▶ Instructions for the task
Pull every line with "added" from the entries below.

::: Available data

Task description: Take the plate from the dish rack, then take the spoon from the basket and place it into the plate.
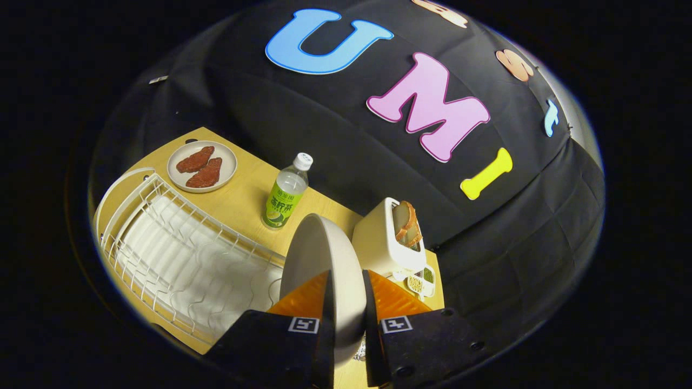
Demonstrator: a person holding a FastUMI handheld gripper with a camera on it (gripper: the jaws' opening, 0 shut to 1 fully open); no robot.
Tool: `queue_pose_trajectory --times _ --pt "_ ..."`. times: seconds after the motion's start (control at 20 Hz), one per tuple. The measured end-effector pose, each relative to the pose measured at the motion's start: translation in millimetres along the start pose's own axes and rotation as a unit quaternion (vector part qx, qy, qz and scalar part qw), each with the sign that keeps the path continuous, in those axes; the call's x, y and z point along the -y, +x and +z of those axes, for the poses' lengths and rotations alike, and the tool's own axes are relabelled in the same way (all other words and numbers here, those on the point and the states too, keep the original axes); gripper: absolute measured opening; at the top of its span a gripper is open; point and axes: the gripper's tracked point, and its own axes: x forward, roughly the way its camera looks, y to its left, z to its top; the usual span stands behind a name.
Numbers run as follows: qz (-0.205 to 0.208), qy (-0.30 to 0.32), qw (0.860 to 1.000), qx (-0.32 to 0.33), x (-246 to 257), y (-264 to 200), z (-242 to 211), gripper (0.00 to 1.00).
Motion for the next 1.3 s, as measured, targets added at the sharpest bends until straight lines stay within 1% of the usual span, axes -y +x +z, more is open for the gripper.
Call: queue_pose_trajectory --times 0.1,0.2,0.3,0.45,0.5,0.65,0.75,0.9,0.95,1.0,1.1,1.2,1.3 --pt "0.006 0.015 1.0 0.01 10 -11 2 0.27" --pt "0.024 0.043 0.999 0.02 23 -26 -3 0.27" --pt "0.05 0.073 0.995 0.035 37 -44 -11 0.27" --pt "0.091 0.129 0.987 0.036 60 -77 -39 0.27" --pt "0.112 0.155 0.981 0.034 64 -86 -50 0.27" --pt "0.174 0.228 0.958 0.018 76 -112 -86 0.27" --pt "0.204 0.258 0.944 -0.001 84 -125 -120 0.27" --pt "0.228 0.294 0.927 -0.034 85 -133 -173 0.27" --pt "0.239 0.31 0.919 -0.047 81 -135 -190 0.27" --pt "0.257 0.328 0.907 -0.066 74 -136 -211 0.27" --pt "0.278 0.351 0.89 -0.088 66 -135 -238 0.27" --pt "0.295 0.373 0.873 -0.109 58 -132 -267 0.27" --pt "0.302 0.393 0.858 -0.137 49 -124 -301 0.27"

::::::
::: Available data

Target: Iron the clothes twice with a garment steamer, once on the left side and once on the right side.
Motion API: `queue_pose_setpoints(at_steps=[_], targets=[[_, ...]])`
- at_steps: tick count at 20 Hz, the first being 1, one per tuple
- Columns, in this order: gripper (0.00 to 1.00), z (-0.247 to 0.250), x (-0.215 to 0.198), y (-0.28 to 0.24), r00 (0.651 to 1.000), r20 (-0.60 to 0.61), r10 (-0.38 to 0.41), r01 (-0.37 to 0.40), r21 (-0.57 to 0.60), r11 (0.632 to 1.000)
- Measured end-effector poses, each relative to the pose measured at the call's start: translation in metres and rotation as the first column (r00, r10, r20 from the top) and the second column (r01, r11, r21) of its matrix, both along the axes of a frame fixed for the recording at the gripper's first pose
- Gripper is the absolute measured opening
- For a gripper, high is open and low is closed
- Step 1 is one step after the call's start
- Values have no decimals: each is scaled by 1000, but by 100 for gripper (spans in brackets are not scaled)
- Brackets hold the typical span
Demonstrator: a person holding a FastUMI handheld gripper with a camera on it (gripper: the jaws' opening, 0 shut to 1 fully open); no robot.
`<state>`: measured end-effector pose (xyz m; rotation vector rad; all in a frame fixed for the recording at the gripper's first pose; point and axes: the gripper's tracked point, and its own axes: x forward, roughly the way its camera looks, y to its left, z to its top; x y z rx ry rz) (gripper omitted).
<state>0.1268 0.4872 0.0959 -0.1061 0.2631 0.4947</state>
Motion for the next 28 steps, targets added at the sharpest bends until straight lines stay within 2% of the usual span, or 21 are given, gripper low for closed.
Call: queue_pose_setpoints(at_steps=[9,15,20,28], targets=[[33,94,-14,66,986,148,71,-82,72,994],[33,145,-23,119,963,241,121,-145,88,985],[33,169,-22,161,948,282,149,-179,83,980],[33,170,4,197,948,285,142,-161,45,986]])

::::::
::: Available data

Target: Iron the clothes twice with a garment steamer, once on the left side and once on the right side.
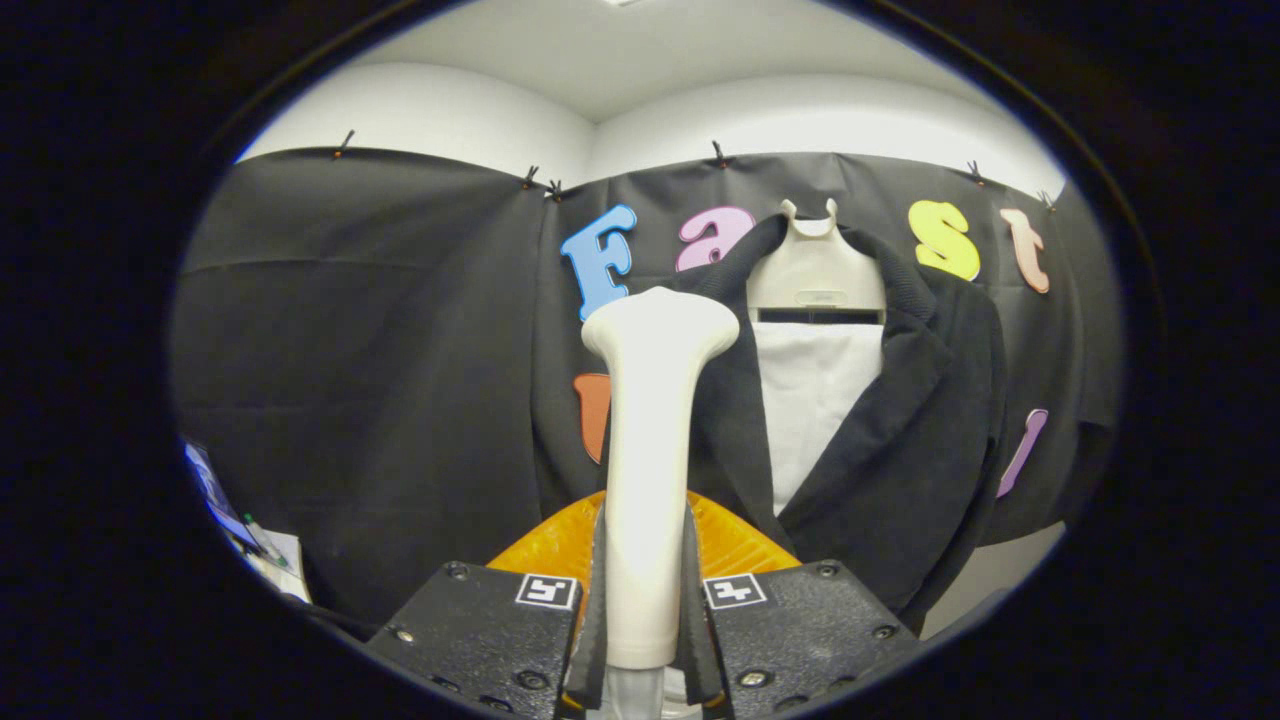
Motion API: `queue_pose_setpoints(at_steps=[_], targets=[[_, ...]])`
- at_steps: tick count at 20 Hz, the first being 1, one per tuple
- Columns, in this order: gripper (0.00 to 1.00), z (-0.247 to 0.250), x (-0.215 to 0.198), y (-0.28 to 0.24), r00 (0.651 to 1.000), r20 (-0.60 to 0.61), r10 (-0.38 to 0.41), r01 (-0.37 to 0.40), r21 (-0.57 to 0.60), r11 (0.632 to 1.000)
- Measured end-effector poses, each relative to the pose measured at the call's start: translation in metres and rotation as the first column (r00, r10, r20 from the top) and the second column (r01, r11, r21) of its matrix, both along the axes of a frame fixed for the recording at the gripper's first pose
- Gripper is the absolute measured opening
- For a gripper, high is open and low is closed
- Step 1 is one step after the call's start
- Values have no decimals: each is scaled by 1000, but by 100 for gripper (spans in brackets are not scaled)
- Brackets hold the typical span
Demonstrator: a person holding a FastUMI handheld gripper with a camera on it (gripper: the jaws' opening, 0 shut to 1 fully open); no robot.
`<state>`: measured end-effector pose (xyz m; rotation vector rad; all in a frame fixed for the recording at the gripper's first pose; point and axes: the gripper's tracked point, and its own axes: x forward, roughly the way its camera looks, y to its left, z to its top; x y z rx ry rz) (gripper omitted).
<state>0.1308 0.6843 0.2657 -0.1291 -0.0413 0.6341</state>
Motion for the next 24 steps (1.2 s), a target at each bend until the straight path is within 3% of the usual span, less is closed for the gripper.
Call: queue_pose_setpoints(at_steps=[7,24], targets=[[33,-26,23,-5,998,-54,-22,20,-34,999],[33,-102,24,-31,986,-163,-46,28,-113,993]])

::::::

▶ Written solution
Motion for the next 1.3 s, as measured, targets added at the sharpest bends until straight lines stay within 1% of the usual span, axes -y +x +z, more is open for the gripper.
Motion for the next 28 steps, targets added at the sharpest bends until straight lines stay within 2% of the usual span, or 21 are given, gripper low for closed.

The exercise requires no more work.